Read in | English | Español | Français | Deutsch | Português | Italiano | 日本語 | 한국어 | 简体中文 | 繁體中文 | Nederlands | Norsk | Русский | Svenska | Polski

Possibilité de traitements adaptés à la dépendance basée sur la façon dont les gènes se comportent d'une personne

Published on September 27, 2005 at 6:18 AM · No Comments

Les scientifiques ont appris comment une variation génétique dans la prise longtemps soupçonné que certaines personnes sensibles à l'alcoolisme et la toxicomanie stupéfiant le font réellement.

Des études en laboratoire, cette variation considérablement réduit la quantité de protéines que l'ADN dans une cellule de production.

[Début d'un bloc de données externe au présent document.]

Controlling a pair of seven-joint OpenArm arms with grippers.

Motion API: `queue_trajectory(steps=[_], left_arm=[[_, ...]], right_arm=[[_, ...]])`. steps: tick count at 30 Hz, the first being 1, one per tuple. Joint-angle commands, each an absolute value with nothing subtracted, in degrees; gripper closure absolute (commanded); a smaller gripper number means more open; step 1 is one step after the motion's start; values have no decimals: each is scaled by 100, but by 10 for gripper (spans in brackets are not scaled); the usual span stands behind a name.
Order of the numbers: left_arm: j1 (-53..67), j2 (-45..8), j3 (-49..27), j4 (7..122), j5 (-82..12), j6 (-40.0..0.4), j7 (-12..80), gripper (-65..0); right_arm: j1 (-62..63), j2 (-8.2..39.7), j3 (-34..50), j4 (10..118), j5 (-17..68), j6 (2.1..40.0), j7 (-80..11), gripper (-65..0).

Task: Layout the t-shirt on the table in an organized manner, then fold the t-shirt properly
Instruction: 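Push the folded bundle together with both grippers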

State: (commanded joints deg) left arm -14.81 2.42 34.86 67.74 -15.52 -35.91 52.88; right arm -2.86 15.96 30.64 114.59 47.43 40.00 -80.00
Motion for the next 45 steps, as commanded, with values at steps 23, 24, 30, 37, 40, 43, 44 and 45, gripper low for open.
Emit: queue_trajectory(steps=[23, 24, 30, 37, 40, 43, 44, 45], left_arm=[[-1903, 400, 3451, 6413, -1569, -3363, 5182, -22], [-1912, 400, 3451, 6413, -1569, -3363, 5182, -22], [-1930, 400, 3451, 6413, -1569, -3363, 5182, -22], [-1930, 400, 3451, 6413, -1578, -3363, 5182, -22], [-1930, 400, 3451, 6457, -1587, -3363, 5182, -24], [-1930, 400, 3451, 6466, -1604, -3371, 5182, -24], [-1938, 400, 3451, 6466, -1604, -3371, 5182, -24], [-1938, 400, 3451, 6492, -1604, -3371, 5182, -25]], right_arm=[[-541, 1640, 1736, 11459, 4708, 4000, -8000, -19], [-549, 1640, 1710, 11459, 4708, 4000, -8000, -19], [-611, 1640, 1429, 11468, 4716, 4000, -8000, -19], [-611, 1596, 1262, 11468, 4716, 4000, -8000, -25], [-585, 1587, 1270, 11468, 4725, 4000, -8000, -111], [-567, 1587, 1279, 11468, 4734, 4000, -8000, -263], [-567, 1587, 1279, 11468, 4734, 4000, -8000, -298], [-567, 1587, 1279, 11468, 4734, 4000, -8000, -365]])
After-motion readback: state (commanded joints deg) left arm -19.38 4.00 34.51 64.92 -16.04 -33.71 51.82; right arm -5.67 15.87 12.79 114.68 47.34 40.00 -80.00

C'est la différence dans l'expression des protéines qui peuvent rendre des récepteurs sur certaines cellules du cerveau beaucoup plus vulnérables aux effets des drogues toxicomanogènes, a déclaré Wolfgang Sadée, auteur principal de l'étude, professeur et président de la pharmacologie et directeur du programme de pharmacogénomique à l' Ohio State University . Ces récepteurs particuliers, appelés récepteurs opioïdes mu, servir de station de docking moléculaire pour les stupéfiants et l'alcool.

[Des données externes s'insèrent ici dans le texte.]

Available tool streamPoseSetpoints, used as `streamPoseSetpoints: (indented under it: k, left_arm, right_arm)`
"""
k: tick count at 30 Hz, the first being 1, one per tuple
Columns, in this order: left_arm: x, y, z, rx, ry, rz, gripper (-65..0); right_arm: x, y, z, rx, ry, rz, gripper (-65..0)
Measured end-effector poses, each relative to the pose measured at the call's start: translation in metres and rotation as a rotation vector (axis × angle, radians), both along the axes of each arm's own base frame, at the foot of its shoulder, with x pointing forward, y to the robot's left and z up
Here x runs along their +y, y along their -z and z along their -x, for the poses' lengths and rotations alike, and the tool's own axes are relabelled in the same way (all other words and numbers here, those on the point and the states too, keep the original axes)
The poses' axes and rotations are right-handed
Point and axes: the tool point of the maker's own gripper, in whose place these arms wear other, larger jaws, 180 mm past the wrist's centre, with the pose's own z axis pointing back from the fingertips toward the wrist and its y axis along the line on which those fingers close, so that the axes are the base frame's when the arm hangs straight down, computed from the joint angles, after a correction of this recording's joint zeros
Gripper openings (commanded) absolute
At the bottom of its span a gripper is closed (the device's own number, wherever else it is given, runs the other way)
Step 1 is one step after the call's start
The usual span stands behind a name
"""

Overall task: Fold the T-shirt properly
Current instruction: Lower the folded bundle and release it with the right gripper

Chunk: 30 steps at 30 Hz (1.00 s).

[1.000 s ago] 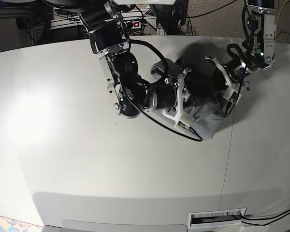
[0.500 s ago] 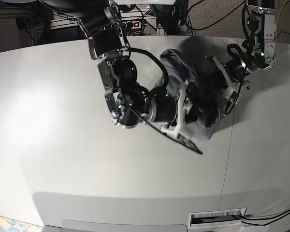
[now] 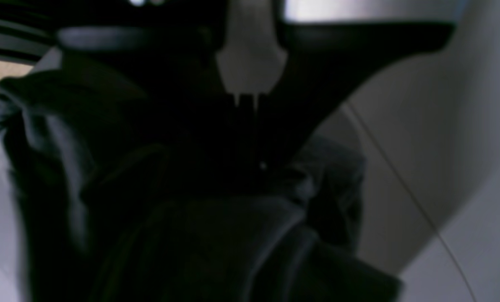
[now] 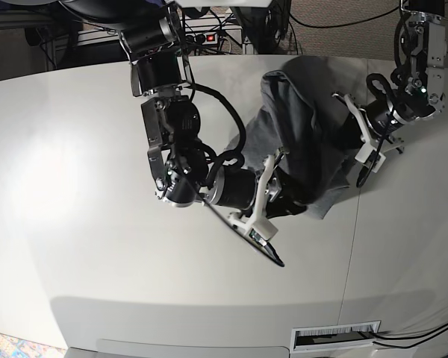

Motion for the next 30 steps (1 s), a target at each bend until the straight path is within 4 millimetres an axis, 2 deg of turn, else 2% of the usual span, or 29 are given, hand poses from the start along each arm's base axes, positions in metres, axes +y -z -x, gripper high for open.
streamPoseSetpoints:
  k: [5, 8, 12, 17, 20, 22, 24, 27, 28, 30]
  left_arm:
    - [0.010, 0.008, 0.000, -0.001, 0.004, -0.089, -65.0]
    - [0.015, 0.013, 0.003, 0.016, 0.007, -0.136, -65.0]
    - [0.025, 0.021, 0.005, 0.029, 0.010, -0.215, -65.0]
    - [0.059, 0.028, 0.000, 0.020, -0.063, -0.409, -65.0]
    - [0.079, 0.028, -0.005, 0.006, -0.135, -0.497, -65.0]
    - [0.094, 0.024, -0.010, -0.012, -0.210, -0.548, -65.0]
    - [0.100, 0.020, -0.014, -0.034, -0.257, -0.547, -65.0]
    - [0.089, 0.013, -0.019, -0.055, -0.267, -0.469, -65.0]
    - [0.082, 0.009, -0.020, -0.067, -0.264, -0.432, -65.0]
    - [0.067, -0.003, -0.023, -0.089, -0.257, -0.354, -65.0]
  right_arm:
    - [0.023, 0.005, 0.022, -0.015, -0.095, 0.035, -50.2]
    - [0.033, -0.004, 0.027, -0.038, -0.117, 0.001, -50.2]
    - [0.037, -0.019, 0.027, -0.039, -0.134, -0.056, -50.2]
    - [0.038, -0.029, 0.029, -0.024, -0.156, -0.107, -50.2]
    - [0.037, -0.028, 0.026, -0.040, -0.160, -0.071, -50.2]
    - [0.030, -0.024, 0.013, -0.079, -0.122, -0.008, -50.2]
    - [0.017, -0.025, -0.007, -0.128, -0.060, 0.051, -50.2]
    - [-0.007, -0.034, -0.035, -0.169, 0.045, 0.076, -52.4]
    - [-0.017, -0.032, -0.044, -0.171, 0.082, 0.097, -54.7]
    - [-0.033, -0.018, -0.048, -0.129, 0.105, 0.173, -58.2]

Jusqu'à présent, il n'était pas clair exactement ce à propos de cette variation génétique, appelé A118G, augmentera les chances d'une personne de développer une toxicomanie. (A118G est une variante de ce que les chercheurs appellent le gène du récepteur mu aux opioïdes.)

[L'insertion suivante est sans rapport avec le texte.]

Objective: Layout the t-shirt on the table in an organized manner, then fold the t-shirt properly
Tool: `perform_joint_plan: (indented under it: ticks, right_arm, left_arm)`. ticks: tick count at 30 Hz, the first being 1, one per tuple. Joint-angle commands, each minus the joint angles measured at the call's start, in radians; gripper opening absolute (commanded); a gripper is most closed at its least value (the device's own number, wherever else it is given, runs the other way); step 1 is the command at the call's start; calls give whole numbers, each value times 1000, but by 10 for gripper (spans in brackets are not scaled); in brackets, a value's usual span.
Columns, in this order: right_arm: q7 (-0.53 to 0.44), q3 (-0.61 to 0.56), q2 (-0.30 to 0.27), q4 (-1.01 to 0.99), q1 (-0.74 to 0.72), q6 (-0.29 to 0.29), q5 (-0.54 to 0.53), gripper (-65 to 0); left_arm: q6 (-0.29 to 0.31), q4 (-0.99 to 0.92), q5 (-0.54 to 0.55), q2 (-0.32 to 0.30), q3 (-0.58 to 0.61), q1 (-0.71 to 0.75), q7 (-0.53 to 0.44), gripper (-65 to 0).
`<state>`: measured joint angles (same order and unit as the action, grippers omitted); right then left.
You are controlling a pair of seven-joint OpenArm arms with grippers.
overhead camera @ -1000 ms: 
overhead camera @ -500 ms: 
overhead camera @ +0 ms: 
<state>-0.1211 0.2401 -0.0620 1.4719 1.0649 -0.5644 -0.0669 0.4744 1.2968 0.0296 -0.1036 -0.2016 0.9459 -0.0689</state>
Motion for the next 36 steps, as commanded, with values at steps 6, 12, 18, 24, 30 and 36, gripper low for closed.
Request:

Bien Sadée et son équipe ne regarde pas l'interaction entre les stupéfiants et le récepteur mu aux opioïdes, ils soupçonnent que les différences dans la production de protéines peut laisser les cellules du cerveau avec ces récepteurs plus ouverts aux effets de la drogue.

"La signification réelle de ce travail est qu'un jour, nous pourrions être en mesure d'adapter les traitements de la dépendance basée sur la façon dont les gènes se comportent d'une personne", a déclaré Sadée, qui est également président de la pharmacologie à l'Ohio State.

L'étude paraît dans le numéro actuel de la Journal of Biological Chemistry .

Les chercheurs ont étudié des échantillons de tissus cérébraux prélevés à partir du cortex cérébral et le pont de cadavres humains. Le pont est un amas de fibres nerveuses à l'avant du tronc cérébral, et il est responsable de la transmission des messages sensoriels de la moelle épinière au cervelet. Le cortex cérébral est une mince couche de tissu qui recouvre la surface de l'hémisphère cérébral, il est responsable des processus tels que la pensée, la fonction motrice de la mémoire et des capacités sociales.

Les chercheurs ont étudié ces tissus du cerveau en particulier parce que les deux sont riches en cellules qui ont les récepteurs opioïdes. Les opioïdes sont des médicaments anti-douleur ou des drogues illégales qui peuvent être très addictif, et ces récepteurs dans les cellules du cerveau servir de cible pour les stupéfiants. L'interaction entre les stupéfiants et les récepteurs empêche une personne de ressentir la douleur et déclenche également les sensations de soif, de récompenser et s'attend à ce que les toxicomanes sont souvent victimes.